> [What the task requires]: Each line of the listing needs to be given again exactly.

[Data shown Boundary: Start]

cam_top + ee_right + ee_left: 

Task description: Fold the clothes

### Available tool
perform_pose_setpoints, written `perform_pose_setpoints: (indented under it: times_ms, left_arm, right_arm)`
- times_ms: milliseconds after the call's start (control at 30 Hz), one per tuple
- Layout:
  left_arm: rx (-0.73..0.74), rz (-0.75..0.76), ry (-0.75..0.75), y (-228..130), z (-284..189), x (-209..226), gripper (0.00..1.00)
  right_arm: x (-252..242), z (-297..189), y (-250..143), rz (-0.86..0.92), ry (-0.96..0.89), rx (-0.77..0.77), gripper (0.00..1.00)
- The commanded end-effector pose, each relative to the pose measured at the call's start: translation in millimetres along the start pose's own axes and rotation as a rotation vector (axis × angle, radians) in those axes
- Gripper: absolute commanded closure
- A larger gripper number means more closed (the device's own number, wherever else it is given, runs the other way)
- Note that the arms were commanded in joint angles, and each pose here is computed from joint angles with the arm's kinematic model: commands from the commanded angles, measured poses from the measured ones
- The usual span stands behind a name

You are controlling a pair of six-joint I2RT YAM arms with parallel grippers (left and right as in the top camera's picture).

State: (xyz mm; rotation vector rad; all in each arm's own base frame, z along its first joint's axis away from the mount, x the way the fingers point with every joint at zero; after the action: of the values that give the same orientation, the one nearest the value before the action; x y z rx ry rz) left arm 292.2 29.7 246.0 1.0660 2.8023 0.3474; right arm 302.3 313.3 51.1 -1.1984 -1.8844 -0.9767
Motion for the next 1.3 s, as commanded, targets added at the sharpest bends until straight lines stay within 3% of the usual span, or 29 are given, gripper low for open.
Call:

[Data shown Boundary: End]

> [Exercise answer]:
cam_top + ee_right + ee_left: 

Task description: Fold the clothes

### Available tool
perform_pose_setpoints, written `perform_pose_setpoints: (indented under it: times_ms, left_arm, right_arm)`
- times_ms: milliseconds after the call's start (control at 30 Hz), one per tuple
- Layout:
  left_arm: rx (-0.73..0.74), rz (-0.75..0.76), ry (-0.75..0.75), y (-228..130), z (-284..189), x (-209..226), gripper (0.00..1.00)
  right_arm: x (-252..242), z (-297..189), y (-250..143), rz (-0.86..0.92), ry (-0.96..0.89), rx (-0.77..0.77), gripper (0.00..1.00)
- The commanded end-effector pose, each relative to the pose measured at the call's start: translation in millimetres along the start pose's own axes and rotation as a rotation vector (axis × angle, radians) in those axes
- Gripper: absolute commanded closure
- A larger gripper number means more closed (the device's own number, wherever else it is given, runs the other way)
- Note that the arms were commanded in joint angles, and each pose here is computed from joint angles with the arm's kinematic model: commands from the commanded angles, measured poses from the measured ones
- The usual span stands behind a name

You are controlling a pair of six-joint I2RT YAM arms with parallel grippers (left and right as in the top camera's picture).

State: (xyz mm; rotation vector rad; all in each arm's own base frame, z along its first joint's axis away from the mount, x the way the fingers point with every joint at zero; after the action: of the values that give the same orientation, the one nearest the value before the action; x y z rx ry rz) left arm 292.2 29.7 246.0 1.0660 2.8023 0.3474; right arm 302.3 313.3 51.1 -1.1984 -1.8844 -0.9767
Motion for the next 1.3 s, as commanded, targets added at the sharpest bends until straight lines stay within 3% of the usual span, or 29 are given, gripper low for open.
Call:

That is the complete output.